EXERCISE REQUIREMENTS:
Find the word "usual" in the listing below. Copy every line that has it.

··· GIVEN INFORMATION ···

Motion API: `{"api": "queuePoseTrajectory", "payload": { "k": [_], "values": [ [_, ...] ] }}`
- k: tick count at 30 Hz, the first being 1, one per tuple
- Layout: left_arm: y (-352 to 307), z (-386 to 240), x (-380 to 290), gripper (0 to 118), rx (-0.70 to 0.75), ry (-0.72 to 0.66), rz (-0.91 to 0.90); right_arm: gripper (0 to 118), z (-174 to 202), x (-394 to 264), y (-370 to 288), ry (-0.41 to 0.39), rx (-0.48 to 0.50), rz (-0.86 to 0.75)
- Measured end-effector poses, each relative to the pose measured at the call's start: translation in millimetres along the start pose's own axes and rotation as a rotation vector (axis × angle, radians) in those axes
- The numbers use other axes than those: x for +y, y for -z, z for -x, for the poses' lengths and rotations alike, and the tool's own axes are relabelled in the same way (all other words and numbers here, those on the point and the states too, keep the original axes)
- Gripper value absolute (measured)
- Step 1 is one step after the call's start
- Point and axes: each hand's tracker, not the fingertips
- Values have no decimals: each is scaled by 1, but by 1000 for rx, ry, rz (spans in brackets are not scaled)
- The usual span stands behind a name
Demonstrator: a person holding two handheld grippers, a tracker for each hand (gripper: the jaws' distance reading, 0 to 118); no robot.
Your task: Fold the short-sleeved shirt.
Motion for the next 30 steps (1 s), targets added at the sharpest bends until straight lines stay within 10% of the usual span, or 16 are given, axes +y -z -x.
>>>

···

PROBLEM SOLUTION:
- The usual span stands behind a name
Motion for the next 30 steps (1 s), targets added at the sharpest bends until straight lines stay within 10% of the usual span, or 16 are given, axes +y -z -x.

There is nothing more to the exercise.